YOUR OBJECTIVE = What lines in the data below mention the string "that"? Copy them out.

SOURCE MATERIAL =
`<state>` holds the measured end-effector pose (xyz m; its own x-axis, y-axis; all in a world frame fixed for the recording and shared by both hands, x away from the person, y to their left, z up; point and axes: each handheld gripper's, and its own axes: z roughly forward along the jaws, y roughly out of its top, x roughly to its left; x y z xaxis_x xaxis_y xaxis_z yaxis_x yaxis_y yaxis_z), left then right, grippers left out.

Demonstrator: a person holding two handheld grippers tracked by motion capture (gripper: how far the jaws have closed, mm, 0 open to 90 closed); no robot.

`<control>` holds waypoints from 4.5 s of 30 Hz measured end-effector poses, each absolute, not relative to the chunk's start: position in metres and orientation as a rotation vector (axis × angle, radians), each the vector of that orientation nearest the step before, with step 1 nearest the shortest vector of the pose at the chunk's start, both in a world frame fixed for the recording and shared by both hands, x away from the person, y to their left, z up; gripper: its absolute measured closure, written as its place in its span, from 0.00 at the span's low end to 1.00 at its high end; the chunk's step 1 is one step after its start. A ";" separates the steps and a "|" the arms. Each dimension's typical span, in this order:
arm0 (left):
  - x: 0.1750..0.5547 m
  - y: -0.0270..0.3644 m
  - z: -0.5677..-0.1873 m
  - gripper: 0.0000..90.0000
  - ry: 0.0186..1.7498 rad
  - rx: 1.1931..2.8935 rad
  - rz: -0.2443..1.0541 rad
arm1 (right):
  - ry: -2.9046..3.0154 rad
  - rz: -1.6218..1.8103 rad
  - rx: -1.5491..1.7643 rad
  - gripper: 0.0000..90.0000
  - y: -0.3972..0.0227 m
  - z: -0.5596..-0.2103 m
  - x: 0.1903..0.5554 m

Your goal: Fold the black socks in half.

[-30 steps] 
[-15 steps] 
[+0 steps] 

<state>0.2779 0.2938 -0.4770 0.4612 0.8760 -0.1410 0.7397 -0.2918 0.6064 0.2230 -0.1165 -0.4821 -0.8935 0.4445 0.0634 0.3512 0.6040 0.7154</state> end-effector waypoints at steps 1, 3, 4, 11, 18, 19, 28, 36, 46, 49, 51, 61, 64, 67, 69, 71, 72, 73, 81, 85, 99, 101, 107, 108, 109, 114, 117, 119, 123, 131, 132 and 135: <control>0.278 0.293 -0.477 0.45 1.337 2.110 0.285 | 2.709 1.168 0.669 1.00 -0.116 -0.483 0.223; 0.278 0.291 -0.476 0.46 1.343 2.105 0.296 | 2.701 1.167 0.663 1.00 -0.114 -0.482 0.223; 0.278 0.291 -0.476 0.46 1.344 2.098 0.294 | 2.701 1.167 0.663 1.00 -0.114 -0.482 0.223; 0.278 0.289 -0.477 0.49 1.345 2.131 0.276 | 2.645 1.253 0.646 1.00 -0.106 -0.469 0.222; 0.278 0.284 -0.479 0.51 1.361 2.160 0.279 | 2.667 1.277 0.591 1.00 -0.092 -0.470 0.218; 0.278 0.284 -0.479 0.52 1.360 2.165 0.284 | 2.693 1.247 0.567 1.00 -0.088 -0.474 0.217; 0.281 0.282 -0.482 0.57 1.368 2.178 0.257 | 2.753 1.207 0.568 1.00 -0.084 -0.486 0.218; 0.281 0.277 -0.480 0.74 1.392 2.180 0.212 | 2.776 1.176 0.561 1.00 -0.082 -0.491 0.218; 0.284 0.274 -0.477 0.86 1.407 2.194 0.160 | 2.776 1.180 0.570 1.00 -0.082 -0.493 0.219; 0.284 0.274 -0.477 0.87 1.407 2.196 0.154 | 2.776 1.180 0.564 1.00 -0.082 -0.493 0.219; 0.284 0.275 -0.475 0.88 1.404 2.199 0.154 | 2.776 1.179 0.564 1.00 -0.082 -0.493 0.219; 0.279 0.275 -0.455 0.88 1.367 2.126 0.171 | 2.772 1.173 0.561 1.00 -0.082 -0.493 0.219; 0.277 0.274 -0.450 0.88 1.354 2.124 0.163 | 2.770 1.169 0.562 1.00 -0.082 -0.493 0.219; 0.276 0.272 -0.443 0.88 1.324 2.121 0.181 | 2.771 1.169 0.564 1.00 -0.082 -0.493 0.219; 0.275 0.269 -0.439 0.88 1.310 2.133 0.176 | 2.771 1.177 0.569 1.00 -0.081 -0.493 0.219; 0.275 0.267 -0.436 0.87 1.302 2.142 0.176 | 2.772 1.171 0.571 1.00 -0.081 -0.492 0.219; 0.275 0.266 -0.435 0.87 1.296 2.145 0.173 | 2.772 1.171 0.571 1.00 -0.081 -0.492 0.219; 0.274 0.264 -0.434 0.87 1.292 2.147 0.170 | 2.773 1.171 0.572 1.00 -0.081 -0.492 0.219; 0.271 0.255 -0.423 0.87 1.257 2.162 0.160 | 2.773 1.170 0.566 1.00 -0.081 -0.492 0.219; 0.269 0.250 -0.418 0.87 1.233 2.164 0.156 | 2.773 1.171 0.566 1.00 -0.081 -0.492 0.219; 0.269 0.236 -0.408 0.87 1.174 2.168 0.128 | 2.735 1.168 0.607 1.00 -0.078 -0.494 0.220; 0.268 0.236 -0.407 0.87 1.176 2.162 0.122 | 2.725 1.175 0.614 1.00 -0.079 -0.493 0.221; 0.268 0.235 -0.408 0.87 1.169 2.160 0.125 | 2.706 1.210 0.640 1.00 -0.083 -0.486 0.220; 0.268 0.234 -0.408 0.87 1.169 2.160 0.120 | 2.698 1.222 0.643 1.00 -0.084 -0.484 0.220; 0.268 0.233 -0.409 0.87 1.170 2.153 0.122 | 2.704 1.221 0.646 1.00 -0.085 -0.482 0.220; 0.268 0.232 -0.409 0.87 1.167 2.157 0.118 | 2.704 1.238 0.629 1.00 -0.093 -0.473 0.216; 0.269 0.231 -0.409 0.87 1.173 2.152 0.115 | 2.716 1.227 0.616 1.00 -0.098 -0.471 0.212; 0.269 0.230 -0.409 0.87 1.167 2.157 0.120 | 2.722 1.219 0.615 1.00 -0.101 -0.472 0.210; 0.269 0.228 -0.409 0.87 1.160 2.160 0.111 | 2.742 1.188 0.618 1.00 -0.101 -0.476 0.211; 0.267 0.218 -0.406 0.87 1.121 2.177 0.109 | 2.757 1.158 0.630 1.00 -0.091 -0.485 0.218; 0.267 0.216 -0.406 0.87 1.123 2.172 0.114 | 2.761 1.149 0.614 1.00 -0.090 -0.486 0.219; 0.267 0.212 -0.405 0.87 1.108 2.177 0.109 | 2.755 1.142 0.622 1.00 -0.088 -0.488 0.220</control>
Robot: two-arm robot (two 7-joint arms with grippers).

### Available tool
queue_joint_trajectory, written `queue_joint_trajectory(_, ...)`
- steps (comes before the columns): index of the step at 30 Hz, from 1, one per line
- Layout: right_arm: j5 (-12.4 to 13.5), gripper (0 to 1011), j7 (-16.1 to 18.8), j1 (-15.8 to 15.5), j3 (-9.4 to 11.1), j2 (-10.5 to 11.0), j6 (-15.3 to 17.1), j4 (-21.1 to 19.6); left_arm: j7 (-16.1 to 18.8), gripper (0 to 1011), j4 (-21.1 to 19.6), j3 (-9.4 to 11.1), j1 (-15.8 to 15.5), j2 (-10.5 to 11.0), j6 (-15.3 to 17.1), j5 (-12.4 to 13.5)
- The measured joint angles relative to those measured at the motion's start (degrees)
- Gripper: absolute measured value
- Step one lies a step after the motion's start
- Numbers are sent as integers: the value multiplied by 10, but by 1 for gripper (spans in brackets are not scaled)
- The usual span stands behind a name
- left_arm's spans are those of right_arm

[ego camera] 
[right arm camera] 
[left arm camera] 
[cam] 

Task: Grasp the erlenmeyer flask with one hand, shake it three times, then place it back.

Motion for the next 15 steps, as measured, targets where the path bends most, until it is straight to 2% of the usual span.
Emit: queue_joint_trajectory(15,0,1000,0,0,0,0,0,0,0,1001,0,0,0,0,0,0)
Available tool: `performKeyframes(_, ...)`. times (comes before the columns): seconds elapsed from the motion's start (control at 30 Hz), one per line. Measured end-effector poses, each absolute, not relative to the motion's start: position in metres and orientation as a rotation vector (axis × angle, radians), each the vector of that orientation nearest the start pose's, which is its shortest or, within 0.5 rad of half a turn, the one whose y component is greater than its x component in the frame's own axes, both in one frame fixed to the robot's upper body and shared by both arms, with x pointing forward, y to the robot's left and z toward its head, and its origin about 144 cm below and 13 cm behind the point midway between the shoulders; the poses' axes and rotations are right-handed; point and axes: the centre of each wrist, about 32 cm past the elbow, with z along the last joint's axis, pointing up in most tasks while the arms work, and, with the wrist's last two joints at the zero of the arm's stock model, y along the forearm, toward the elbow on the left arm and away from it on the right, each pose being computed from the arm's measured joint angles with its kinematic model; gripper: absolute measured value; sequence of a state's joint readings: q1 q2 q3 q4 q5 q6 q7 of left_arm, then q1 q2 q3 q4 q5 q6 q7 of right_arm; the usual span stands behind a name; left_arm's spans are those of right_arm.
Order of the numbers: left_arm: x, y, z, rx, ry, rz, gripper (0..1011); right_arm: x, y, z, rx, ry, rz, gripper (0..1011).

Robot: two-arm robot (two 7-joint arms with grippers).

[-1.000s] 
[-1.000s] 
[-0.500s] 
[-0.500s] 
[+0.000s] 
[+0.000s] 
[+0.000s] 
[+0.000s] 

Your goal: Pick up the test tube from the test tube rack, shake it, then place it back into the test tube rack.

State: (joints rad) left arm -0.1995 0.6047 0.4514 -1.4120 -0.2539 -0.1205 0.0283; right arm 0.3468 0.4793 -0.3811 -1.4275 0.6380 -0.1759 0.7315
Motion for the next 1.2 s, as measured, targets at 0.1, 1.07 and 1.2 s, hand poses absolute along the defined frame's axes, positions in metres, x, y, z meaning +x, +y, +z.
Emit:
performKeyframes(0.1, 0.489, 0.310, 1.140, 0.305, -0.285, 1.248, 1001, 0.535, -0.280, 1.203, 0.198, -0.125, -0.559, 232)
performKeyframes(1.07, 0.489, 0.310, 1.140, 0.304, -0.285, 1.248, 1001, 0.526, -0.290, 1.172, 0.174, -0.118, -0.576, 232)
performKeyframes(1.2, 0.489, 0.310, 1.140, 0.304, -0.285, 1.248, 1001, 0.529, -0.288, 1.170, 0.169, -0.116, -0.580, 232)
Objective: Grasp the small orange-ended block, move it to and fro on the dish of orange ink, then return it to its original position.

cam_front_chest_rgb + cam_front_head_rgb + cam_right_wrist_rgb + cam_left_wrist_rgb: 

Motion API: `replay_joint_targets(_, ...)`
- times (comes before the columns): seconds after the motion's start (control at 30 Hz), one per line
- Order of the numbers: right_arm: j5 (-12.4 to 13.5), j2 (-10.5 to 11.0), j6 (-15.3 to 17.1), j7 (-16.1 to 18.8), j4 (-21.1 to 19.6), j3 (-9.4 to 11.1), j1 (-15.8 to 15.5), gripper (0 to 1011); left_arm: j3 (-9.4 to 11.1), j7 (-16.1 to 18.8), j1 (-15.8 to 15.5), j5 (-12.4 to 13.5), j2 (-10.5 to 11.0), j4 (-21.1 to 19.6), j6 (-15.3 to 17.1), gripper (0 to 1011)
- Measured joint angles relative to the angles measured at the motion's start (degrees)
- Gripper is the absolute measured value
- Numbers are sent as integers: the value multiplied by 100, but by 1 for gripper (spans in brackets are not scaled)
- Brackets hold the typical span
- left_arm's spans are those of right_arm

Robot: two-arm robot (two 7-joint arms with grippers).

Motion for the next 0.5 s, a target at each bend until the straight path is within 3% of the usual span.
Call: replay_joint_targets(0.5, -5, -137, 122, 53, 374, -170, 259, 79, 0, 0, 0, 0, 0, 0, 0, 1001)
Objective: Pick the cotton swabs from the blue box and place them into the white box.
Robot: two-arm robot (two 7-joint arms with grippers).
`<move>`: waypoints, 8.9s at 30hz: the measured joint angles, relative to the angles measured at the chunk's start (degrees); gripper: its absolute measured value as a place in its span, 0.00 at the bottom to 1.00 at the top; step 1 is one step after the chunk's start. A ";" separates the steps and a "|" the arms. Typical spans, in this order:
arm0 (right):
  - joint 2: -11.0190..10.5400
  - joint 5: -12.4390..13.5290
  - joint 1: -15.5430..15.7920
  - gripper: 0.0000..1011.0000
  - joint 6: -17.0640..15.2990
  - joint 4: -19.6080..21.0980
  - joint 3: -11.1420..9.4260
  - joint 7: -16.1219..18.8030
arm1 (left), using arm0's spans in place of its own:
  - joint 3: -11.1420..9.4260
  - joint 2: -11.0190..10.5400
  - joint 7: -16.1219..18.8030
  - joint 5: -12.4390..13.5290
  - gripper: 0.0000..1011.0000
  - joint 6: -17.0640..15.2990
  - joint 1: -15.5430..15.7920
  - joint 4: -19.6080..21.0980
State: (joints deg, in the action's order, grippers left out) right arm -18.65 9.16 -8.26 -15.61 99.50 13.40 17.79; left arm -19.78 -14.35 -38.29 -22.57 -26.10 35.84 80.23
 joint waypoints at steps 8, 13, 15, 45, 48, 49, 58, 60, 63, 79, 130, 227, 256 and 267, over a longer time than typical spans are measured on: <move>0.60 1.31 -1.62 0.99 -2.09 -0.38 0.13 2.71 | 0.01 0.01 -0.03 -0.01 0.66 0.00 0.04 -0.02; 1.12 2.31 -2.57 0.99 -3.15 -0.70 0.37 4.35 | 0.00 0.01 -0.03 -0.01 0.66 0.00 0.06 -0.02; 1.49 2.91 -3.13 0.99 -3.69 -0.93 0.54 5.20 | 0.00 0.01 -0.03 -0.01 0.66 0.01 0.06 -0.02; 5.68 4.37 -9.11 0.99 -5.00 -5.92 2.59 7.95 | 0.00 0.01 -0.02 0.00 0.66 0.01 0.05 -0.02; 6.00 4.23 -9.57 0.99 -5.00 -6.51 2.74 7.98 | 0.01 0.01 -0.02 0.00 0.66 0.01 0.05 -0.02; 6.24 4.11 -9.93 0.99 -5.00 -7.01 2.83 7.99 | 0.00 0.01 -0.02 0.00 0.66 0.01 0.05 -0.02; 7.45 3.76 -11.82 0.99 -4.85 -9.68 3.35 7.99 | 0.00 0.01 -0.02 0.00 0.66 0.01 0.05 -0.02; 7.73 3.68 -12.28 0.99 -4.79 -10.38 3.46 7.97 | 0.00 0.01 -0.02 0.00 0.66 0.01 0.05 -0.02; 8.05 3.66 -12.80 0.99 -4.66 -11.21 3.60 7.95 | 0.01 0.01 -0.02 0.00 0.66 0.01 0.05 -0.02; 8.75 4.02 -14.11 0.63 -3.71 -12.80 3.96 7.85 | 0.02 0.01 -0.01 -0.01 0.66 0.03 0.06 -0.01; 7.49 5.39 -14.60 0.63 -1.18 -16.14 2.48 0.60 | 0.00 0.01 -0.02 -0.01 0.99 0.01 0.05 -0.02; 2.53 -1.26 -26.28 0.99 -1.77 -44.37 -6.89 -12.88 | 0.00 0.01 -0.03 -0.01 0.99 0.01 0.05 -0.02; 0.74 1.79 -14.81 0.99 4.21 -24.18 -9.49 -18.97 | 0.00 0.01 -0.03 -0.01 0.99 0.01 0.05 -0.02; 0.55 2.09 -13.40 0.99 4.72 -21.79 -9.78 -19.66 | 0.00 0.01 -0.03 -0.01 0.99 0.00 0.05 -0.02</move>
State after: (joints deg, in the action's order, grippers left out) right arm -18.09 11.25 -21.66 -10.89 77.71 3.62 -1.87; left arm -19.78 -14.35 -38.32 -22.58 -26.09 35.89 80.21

WRITTEN ANSWER =
`<control>` holds waypoints from 4.5 s of 30 Hz measured end-effector poses, each absolute, not relative to the chunk's start: position in metres and orientation as a rotation vector (axis × angle, radians), each the vector of that orientation nearest the step before, with step 1 nearest the shortest vector of the pose at the chunk's start, both in a world frame fixed for the recording and shared by both hands, x away from the person, y to their left, z up; gripper: its absolute measured closure, written as its place in its span, from 0.00 at the span's low end to 1.00 at its high end; the chunk's step 1 is one step after its start. A ";" separates the steps and a "|" the arms. Each dimension's typical span, in this order:
Available tool: `performKeyframes(_, ...)`. times (comes before the columns): seconds elapsed from the motion's start (control at 30 Hz), one per line. Measured end-effector poses, each absolute, not relative to the motion's start: position in metres and orientation as a rotation vector (axis × angle, radians), each the vector of that orientation nearest the start pose's, which is its shortest or, within 0.5 rad of half a turn, the one whose y component is greater than its x component in the frame's own axes, both in one frame fixed to the robot's upper body and shared by both arms, with x pointing forward, y to the robot's left and z toward its head, and its origin about 144 cm below and 13 cm behind the point midway between the shoulders; the poses' axes and rotations are right-handed; point and axes: the centre of each wrist, about 32 cm past the elbow, with z along the last joint's axis, pointing up in most tasks while the arms work, and, with the wrist's last two joints at the zero of the arm's stock model, y along the forearm, toward the elbow on the left arm and away from it on the right, each pose being computed from the arm's measured joint angles with its kinematic model; gripper: absolute measured value; sequence of a state's joint readings: q1 q2 q3 q4 q5 q6 q7 of left_arm, then q1 q2 q3 q4 q5 q6 q7 of right_arm; the usual span stands behind a name; left_arm's spans are those of right_arm.

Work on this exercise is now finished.